18:04 gaba│ "This Django application contains the lobby website for Tor's Gitlab instance.
18:04 gaba│ The Gitlab Lobby allows users to:
18:04 gaba│ Request accounts on our Gitlab server, if they are interested in working
18:04 gaba│ with Tor's development teams.
18:04 gaba│ Anonymously submit and comment on issues on Tor's Gitlab instance."
18:05 ahf│ phw: first step is for users to sign up, second step is for users to submit anonymously
18:05 ahf│ hope to have a demo ready next week for the first step
18:06 phw│ what do people sign up with? so it's not a shared account?
18:07 dcf1│ so if I understand correctly, at the moment to submit a bug report, you email gitlab-admin at tpo and get an account, then use the
account to file the report
18:07 gaba│ right
18:07 gaba│ that is how is working right now
18:07 dcf1│ when the lobby website is ready, it will be possible to use it to 1) request an account without emailing gitlab-admin, or 2) submit a
bug report without an account
18:07 ahf│ phw: people wont have to sign-up. people will be able to submit (with moderation) to the issue tracker
18:07 dcf1│ ok
18:07 ahf│ for projects who are willing to do moderations 8)
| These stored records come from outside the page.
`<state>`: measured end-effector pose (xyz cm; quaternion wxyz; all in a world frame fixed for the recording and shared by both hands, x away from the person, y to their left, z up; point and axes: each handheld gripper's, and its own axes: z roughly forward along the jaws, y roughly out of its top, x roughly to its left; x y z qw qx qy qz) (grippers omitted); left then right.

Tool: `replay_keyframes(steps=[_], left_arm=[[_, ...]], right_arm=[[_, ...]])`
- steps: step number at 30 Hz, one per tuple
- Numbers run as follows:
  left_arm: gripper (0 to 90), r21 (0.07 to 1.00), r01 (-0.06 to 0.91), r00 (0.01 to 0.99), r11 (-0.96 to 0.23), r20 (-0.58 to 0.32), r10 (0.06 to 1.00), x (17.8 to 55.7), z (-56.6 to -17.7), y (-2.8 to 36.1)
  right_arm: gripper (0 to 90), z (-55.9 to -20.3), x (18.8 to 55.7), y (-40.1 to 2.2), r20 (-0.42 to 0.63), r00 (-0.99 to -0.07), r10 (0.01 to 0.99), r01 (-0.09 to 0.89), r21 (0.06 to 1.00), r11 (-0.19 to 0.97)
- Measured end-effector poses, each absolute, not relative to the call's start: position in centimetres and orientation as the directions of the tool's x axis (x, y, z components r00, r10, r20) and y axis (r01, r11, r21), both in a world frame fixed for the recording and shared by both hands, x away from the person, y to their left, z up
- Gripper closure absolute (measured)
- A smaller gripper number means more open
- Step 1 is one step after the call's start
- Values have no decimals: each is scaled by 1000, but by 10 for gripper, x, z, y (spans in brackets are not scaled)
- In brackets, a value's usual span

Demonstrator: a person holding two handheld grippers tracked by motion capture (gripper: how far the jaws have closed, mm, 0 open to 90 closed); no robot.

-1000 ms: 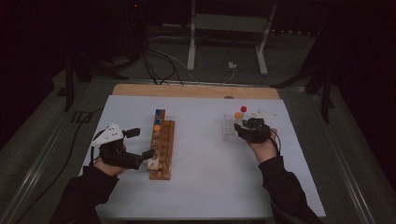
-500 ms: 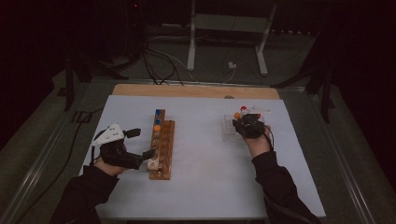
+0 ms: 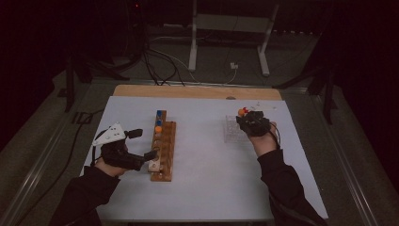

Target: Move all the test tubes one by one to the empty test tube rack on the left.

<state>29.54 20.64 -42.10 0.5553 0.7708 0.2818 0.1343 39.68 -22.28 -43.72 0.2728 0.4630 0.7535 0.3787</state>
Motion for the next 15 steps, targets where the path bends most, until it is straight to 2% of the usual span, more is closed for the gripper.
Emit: replay_keyframes(steps=[15], left_arm=[[18, 930, 277, 826, -243, -101, 555, 297, -411, 195]], right_arm=[[749, -390, 364, -221, -86, -485, 870, 388, 871, 302]])
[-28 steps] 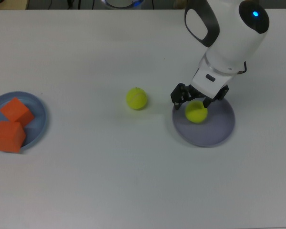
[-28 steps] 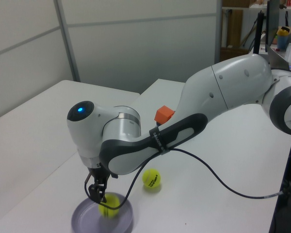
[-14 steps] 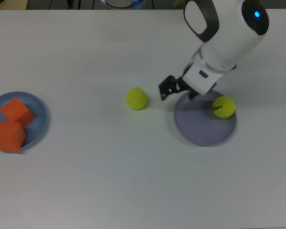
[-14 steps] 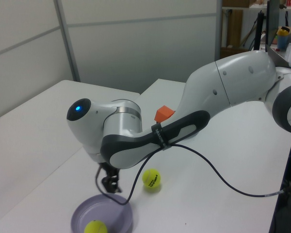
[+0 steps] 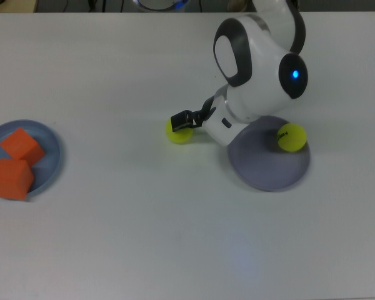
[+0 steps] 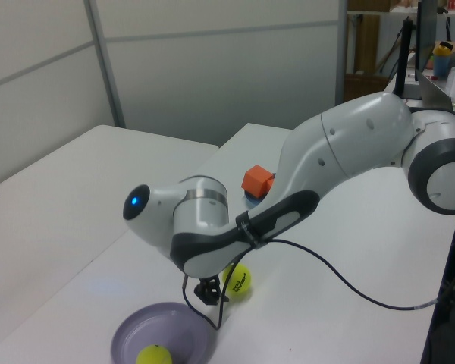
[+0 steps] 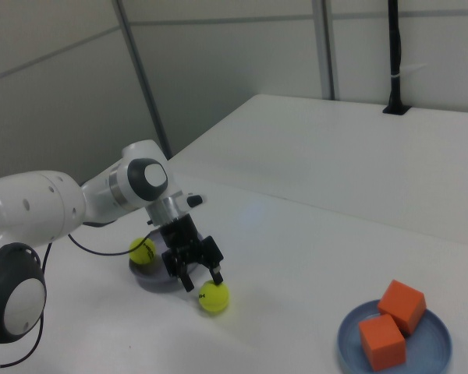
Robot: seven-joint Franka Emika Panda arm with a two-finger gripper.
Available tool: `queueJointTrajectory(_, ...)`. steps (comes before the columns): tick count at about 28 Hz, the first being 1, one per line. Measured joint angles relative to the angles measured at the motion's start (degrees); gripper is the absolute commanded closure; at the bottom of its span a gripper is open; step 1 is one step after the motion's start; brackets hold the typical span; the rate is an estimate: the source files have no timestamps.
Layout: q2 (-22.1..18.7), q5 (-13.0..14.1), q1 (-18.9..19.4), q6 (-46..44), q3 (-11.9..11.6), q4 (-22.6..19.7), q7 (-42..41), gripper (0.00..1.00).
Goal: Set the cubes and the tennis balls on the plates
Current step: 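Move to the second tennis ball and grasp it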
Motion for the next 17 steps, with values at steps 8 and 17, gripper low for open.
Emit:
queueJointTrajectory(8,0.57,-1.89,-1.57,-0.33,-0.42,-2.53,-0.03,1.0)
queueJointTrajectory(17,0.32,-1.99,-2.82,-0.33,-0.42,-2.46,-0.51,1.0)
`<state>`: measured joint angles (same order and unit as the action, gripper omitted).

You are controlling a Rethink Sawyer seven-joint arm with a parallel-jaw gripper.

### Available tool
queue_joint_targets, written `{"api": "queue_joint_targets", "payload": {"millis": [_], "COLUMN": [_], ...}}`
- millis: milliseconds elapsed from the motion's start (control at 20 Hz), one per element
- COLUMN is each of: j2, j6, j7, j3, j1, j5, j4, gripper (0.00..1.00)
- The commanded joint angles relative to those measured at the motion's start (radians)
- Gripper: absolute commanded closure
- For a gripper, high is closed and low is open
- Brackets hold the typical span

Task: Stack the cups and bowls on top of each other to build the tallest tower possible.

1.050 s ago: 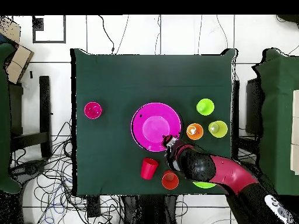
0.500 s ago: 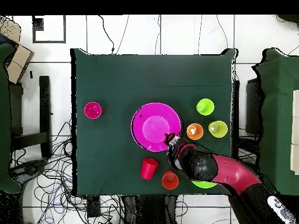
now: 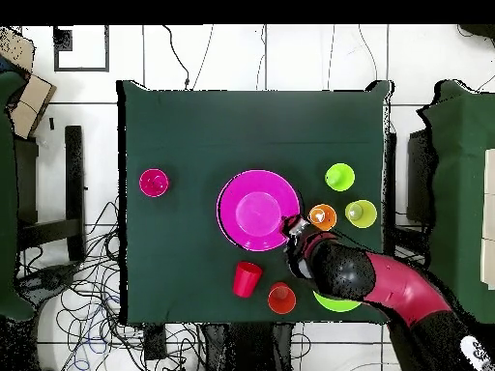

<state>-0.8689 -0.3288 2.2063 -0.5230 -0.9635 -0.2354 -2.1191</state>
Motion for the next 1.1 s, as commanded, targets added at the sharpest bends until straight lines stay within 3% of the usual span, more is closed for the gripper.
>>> {"api": "queue_joint_targets", "payload": {"millis": [50, 600, 1100], "j2": [-0.023, 0.018, 0.033], "j6": [-0.138, -0.125, -0.145], "j7": [-0.039, -0.054, -0.08], "j3": [-0.065, 0.0, 0.011], "j1": [-0.002, -0.011, -0.031], "j5": [0.042, -0.031, -0.049], "j4": [0.053, 0.096, 0.145], "gripper": [0.0, 0.0, 0.0]}}
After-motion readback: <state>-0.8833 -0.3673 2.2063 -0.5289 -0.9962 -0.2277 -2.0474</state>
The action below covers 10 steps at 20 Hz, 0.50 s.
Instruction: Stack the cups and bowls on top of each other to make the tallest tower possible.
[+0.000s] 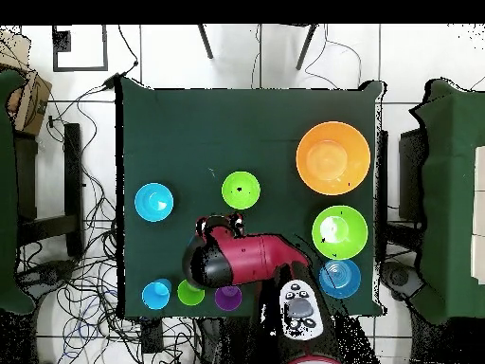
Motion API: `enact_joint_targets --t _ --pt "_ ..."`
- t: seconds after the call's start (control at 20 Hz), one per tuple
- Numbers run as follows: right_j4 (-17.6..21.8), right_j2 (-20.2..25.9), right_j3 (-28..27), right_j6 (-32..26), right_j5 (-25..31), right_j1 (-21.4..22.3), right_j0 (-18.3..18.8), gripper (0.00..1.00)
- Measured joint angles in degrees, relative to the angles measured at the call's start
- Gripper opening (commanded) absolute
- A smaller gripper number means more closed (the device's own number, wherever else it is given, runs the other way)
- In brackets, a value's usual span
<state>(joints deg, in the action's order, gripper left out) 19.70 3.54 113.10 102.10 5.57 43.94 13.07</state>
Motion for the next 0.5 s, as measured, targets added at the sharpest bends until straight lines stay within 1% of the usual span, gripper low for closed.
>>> enact_joint_targets --t 0.35,0.5 --pt "-2.0 0.0 1.6 0.0 2.6 1.9 0.0 1.0" --pt "-3.5 0.1 3.0 0.0 4.7 4.1 0.7 1.0"
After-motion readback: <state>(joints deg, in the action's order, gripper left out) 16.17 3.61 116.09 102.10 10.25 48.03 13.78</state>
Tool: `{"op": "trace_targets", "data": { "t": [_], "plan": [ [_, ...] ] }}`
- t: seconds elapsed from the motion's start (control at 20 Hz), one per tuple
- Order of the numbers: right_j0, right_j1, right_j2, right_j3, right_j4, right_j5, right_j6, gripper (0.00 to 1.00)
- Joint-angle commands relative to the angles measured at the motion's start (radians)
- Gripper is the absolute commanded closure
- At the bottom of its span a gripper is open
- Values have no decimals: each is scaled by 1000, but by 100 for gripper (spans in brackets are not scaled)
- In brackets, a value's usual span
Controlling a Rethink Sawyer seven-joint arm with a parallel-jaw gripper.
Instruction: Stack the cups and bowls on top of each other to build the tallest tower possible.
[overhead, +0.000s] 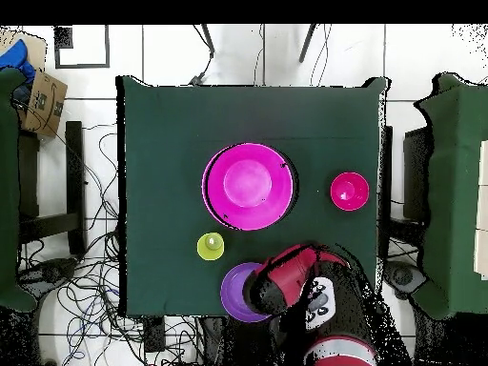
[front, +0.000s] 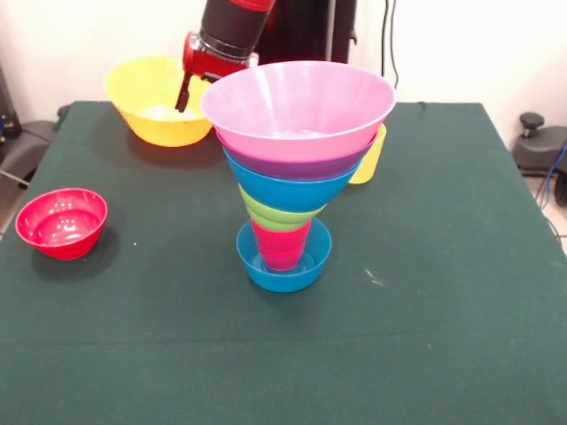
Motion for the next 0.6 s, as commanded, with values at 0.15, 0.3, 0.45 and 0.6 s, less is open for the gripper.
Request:
{"op": "trace_targets", "data": {
  "t": [0.15, 0.3, 0.45, 0.6],
  "plan": [
    [11, -7, 94, -20, -5, 58, -104, 0],
    [20, -18, 82, -19, -7, 79, -111, 0],
    [12, -4, 72, -25, -25, 58, -103, 0],
    [19, 41, 59, -46, -49, 19, -63, 0]
  ]
}}
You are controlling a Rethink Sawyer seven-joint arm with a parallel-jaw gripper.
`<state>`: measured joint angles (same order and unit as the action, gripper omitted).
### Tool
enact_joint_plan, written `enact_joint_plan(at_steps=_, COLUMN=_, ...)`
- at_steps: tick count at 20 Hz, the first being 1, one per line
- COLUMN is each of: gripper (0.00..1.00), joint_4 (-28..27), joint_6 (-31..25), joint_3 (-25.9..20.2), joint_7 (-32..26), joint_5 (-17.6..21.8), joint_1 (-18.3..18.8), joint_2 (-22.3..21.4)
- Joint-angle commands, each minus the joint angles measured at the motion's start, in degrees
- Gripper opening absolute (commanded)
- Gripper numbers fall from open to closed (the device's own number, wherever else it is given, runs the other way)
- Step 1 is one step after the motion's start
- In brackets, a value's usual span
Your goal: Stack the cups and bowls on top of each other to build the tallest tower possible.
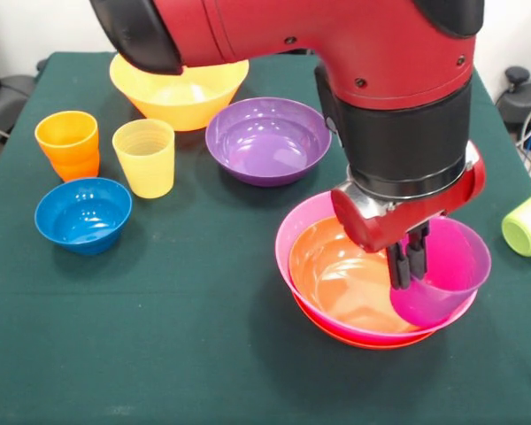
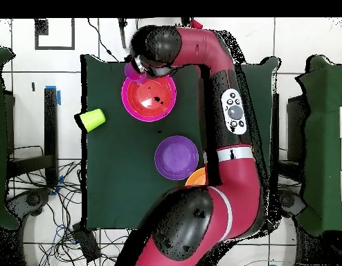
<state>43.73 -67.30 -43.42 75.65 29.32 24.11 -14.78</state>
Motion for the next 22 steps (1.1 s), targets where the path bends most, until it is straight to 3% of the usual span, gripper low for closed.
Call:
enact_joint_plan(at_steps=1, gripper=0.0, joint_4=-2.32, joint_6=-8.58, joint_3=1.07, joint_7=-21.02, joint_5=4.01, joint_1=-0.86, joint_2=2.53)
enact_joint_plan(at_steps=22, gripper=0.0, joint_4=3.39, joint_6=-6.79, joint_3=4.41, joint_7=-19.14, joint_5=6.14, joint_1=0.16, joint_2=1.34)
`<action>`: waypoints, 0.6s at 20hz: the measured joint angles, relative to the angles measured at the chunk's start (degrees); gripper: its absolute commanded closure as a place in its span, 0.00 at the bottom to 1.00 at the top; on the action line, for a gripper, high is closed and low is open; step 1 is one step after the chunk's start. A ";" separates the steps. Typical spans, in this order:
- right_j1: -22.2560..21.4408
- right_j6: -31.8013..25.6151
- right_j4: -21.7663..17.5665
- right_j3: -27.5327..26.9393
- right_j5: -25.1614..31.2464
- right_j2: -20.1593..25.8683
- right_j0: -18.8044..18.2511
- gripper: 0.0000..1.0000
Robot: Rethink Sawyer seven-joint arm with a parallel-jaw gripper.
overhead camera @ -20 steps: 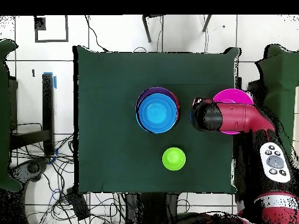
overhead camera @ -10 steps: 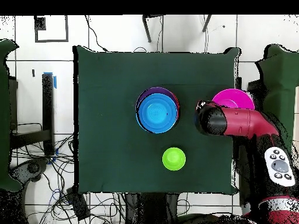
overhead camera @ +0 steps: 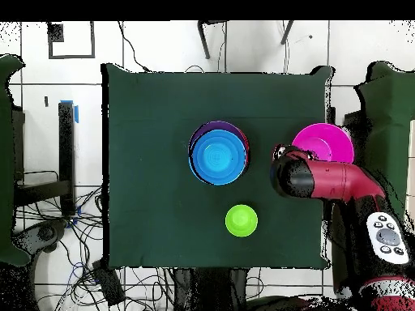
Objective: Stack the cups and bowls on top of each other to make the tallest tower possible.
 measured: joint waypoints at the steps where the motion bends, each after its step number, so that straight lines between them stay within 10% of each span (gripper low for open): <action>1: 0.11 0.00 0.00 0.18 -0.69 -0.20 -0.01 0.00; 12: 2.10 0.00 0.02 0.96 -6.63 -2.67 0.01 0.00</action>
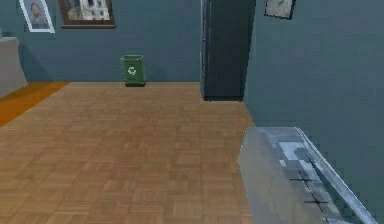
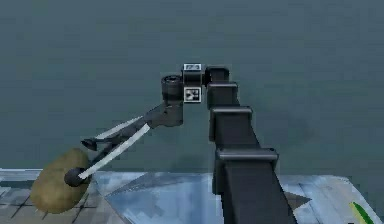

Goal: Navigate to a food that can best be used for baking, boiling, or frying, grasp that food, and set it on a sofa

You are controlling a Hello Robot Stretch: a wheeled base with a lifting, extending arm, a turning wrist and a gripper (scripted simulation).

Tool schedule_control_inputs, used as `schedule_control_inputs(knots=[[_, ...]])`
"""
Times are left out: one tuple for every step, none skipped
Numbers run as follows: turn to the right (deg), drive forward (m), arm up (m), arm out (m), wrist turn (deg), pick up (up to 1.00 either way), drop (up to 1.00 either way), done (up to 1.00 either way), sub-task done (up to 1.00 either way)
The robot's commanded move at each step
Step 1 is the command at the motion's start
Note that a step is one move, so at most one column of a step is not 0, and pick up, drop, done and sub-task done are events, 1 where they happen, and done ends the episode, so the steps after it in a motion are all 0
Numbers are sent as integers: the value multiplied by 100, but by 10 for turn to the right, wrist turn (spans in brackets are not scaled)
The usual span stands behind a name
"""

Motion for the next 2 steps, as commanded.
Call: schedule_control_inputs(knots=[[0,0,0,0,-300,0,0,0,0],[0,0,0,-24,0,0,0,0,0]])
18:08 ahf│ phw: the discource discussion yesterday might change the plans those, but i'm not tracking that super much right now
18:09 gaba│ the discourse wil help with where discussion is happening before tickets
18:09 gaba│ but i do not think it will change how we submit tickets
18:09 gaba│ discourse will help with blogpost (if we do discourse)
18:09 gaba│ and to redirect people from multiple Tor forums around the Internet
18:09 * ahf nods
18:10 phw│ should we create a cypherpunks-like gitlab account until the lobby website is ready?
18:10 gaba│ why?
18:11 cohosh│ how many weeks until people are able to submit tickets?
18:11 gaba│ there is some debate on the cypherpunk account. Some people do not like that option and is harder to do in gitlab because the
possible changes people can do on the account
18:11 cohosh│ it might be nice to have something to bridge the gap until then
18:11 phw│ as a temporary solution, so people can interact with gitlab until the lobby is done
18:12 gaba│ you think that people asking for accounts is not something that can work for now?
18:13 dcf1│ I guess we as a team could do this, by requesting a new account with the proper permissions.
18:13 dcf1│ I think that requiring an account, and especially requiring emailing someone to make an account, is a high barrier for many of the
people who want to reach us.
18:13 phw│ gaba: we're talking about anonymous submissions, specifically. i don't think that asking for an account is a good solution for this
18:14 phw│ i wouldn't mind managing an account that's only allowed to report issues in the anti-censorship group
18:14 phw│ ...so it wouldn't bother anyone else
18:14 ahf│ the permission systems are not setup correctly yet, which makes it hard to maintain such a user. the user would have access to
everything practically and we haven't audited all group access yet
18:15 phw│ i see
18:15 ahf│ and first time someone logs in and changes the pw, you will need someone to reset it :-/
18:15 dcf1│ hmm
18:15 ahf│ i do agree the barrier to entry is higher than anybody wants it
18:15 dcf1│ an easy alternative is we designate a bug-reporting etherpad and remember to check it every week
18:15 gaba│ like that alternative
18:16 phw│ sounds good to me
18:16 ahf│ or take issues by mail? the first suggestion we had when we moved was for people to write to tor-dev@, but a mailing list also have
higher barriers than somebody wants
18:16 gaba│ we could even setup a form somewhere where people send tickets...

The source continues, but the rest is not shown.